▶ TASK TO CARRY OUT:
What to return is the tail of the data, from the line that contains "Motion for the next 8" down to the last line, copied exactly.

Recorded data:
:::
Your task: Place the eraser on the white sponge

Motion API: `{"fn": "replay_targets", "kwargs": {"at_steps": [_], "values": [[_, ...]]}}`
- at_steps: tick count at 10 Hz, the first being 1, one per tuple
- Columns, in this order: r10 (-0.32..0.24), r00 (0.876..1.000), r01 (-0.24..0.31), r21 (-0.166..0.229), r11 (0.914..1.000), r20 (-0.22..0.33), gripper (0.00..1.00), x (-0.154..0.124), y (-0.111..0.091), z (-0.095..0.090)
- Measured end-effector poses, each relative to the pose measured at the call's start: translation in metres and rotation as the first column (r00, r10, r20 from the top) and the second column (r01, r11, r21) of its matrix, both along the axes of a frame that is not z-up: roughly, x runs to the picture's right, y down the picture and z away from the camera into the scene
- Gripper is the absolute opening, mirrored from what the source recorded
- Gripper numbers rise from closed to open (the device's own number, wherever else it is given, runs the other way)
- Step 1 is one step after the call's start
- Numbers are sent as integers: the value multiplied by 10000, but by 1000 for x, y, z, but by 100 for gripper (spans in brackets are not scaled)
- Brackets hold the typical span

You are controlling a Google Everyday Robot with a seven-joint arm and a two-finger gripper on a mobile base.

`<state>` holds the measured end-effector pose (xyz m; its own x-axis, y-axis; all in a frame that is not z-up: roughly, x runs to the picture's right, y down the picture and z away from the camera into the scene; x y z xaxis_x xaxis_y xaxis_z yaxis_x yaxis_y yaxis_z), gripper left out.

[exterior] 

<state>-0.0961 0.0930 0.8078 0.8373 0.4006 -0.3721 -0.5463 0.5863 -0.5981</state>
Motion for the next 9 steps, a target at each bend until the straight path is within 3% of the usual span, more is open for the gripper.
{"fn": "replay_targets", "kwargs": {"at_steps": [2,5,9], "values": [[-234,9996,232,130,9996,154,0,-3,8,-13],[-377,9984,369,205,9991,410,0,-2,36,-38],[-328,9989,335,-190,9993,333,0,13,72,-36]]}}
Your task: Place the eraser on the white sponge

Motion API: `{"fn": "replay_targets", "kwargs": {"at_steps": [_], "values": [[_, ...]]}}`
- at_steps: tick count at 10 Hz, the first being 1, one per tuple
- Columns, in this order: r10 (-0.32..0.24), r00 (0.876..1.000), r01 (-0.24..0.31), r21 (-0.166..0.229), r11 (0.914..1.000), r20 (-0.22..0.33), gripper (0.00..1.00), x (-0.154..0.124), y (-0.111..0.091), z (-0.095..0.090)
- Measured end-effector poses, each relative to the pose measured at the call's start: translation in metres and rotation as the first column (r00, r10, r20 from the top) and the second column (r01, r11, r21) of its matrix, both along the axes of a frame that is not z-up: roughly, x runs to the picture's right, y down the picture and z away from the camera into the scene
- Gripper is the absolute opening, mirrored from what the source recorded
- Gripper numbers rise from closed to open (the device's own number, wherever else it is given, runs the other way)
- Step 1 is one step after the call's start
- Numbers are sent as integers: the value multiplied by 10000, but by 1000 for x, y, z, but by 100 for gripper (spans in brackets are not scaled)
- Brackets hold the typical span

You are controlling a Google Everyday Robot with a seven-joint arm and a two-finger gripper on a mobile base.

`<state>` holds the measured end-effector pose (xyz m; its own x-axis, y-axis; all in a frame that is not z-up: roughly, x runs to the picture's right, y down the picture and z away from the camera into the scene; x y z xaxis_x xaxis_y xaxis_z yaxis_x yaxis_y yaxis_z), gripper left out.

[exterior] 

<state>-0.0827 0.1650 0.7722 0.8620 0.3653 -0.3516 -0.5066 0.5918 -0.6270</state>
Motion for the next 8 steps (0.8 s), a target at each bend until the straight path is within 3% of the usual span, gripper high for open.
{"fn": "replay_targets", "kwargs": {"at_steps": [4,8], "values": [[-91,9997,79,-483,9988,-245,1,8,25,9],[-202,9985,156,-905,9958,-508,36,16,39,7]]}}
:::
▶ TASK SOLUTION:
Motion for the next 8 steps (0.8 s), a target at each bend until the straight path is within 3% of the usual span, gripper high for open.
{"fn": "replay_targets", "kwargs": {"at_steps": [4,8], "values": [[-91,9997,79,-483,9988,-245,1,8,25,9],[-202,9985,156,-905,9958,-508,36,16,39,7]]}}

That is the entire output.